Sec. 4.  Additional Inquiries Related to Nationals of Iraq. 

An application by any Iraqi national for a visa, admission, or other immigration benefit should be subjected to thorough review, including, as appropriate, consultation with a designee of the Secretary of Defense and use of the additional information that has been obtained in the context of the close U.S.-Iraqi security partnership, since Executive Order 13769 was issued, concerning individuals suspected of ties to ISIS or other terrorist organizations and individuals coming from territories controlled or formerly controlled by ISIS.  Such review shall include consideration of whether the applicant has connections with ISIS or other terrorist organizations or with territory that is or has been under the dominant influence of ISIS, as well as any other information bearing on whether the applicant may be a threat to commit acts of terrorism or otherwise threaten the national security or public safety of the United States.

Sec. 5.  Implementing Uniform Screening and Vetting Standards for All Immigration Programs.  

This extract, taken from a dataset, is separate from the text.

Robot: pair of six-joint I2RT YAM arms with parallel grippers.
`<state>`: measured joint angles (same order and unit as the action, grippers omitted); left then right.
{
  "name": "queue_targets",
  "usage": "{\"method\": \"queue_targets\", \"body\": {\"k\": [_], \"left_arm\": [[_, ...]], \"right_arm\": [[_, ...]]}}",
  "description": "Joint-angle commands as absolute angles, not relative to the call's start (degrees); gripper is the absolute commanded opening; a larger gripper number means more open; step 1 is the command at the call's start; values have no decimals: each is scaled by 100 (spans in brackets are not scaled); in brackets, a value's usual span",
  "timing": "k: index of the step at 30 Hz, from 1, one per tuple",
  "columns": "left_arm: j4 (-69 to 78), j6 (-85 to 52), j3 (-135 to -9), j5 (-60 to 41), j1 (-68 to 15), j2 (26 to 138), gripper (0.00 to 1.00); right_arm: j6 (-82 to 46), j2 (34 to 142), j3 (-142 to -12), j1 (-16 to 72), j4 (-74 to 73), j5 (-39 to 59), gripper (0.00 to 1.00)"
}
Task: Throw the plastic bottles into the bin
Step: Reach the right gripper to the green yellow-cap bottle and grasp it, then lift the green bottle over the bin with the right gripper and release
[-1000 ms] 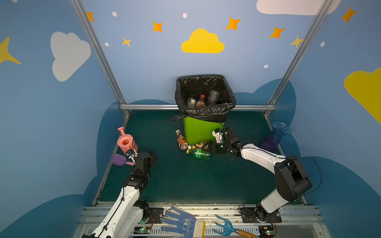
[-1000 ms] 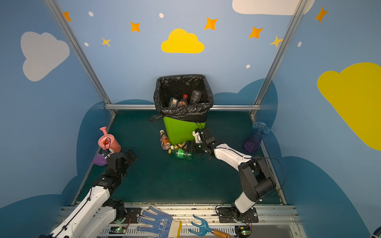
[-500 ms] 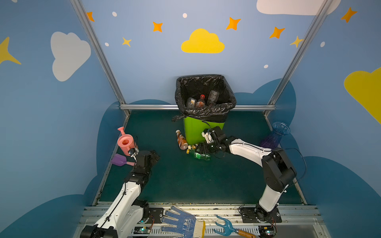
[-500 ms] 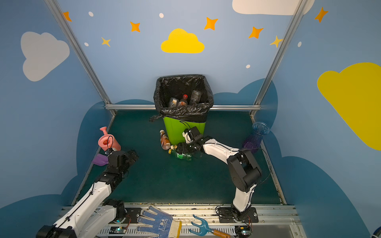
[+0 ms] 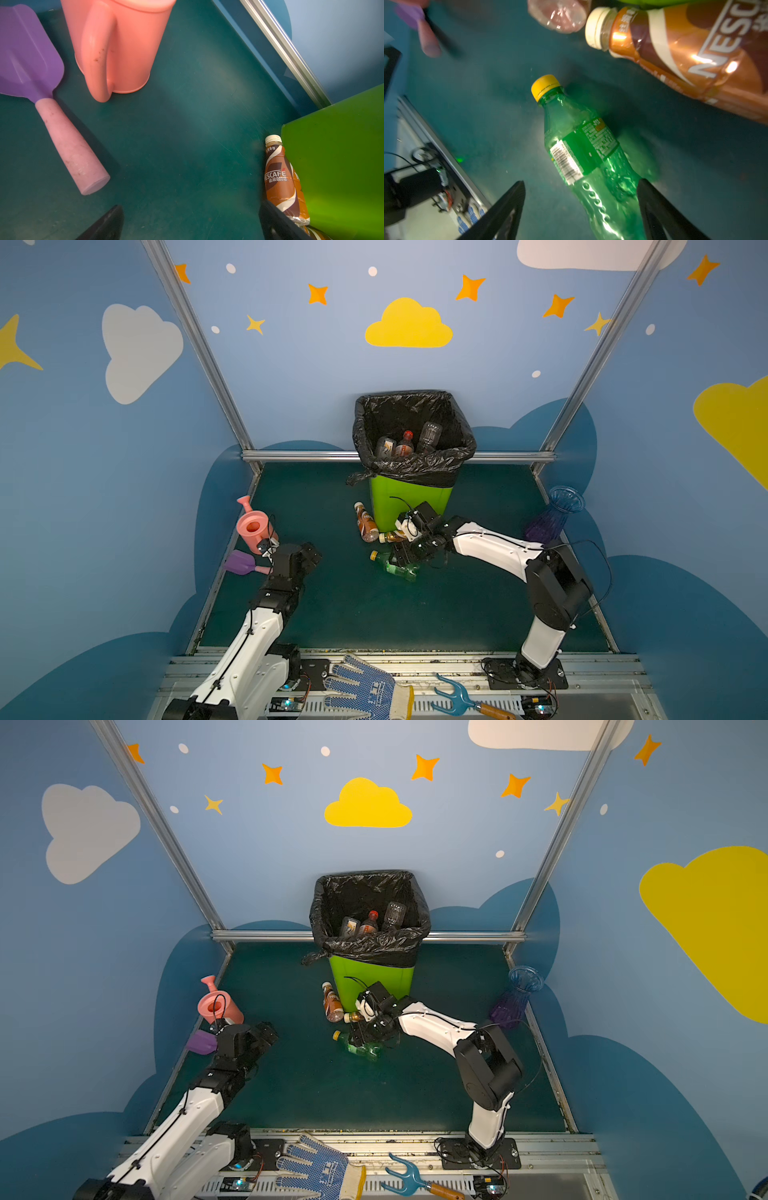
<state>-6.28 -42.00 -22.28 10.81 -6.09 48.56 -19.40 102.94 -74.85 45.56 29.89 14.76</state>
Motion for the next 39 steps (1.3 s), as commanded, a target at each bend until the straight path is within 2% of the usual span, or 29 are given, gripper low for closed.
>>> {"method": "queue_targets", "body": {"k": [1,5,15,25,27,32,39], "left_arm": [[-655,-4077,-2277,1037,-582,4819,100],[-719,-4039,-2229,1077,-564,4734,100],[-885,-4021,-2150,1133,-521,4498,100],[-883,-4031,-2081,1126,-485,4425,100],[-899,-4017,-2082,1125,-483,4430,100],[-932,-4014,-2076,1125,-478,4406,100],[-849,-3966,-2057,1116,-460,4515,100]], "right_arm": [[-1261,10518,-8054,4843,3767,1129,87],[-581,10881,-8449,5157,4185,743,89],[266,12301,-10180,5723,5816,-85,88],[494,12912,-10693,6009,6485,-830,79],[508,13035,-10786,6046,6599,-906,76],[489,13027,-10861,6078,6573,-872,57],[505,12330,-11482,6056,6515,-940,52]]}}
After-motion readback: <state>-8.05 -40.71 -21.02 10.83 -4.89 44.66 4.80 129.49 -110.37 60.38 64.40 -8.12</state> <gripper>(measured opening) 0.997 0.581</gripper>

(a)  The Secretary of State, the Attorney General, the Secretary of Homeland Security, and the Director of National Intelligence shall implement a program, as part of the process for adjudications, to identify individuals who seek to enter the United States on a fraudulent basis, who support terrorism, violent extremism, acts of violence toward any group or class of people within the United States, or who present a risk of causing harm subsequent to their entry.  This program shall include the development of a uniform baseline for screening and vetting standards and procedures, such as in-person interviews; a database of identity documents proffered by applicants to ensure that duplicate documents are not used by multiple applicants; amended application forms that include questions aimed at identifying fraudulent answers and malicious intent; a mechanism to ensure that applicants are who they claim to be; a mechanism to assess whether applicants may commit, aid, or support any kind of violent, criminal, or terrorist acts after entering the United States; and any other appropriate means for ensuring the proper collection of all information necessary for a rigorous evaluation of all grounds of inadmissibility or grounds for the denial of other immigration benefits.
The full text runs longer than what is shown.